Table 8: Distribution of the study patients according to LVEF. (N=100)

Table 8 showed LVEF was found higher in group II patients compared to group I (42.6±5.2 percent vs 38.0±4.7 percent), which was statistically significant (p<0.05) between the two groups.

Table 9: Distribution of the study patients according to pulmonary congestion on CXR. (N=100)

Table 9 showed distribution of patients according to pulmonary congestion by groups. There was statistically significant (p<0.05) difference observed for pulmonary congestion which was higher in group I than group II (62.5% vs 20.0%, p=0.001).

Table 10: Distribution of the study patients according to ECG characteristics. (N=100)

Table 10 showed 72.5% of patients were found with anterior MI in group I and 33.3% in group II, which was statistically significant (p<0.05) between the two groups.

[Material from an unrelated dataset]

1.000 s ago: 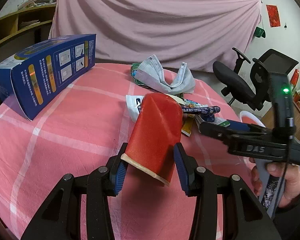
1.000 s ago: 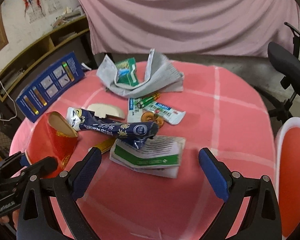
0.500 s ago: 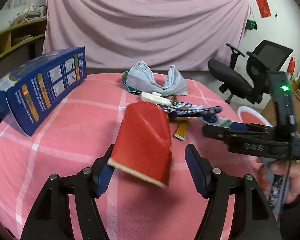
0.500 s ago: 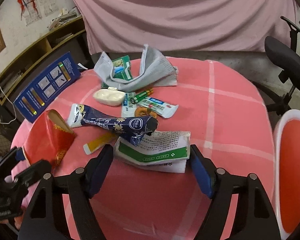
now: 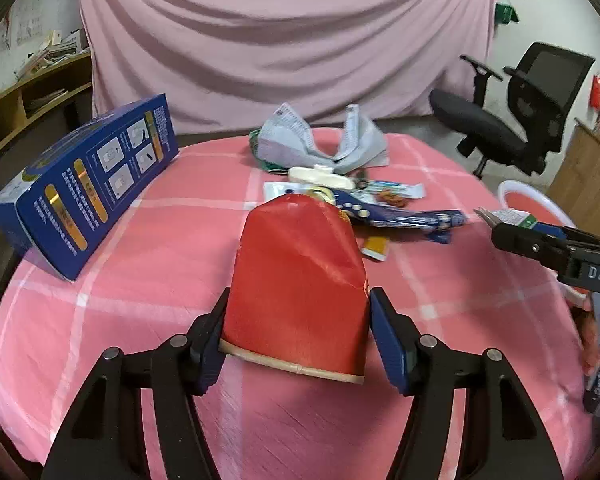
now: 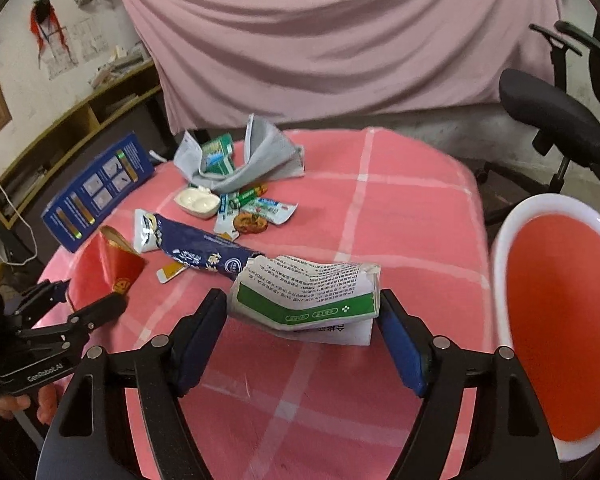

Table 11: Distribution of the study patients according to in-hospital outcome. (N=100)

Table 11 showed during hospital admission patients in group I developed heart failure more than group II patients (67.5% vs 26.7%, p value=0.001). Development of cardiogenic shock was also significant in group I patients compared to group II patients (57.5% vs 1.7%, p value=0.001).  Although the mortality rate was higher in group I patients, it was not significant between the two groups.

Table 12: Multivariate logistic regression analysis for in-hospital outcome in STEMI patients. (N=100)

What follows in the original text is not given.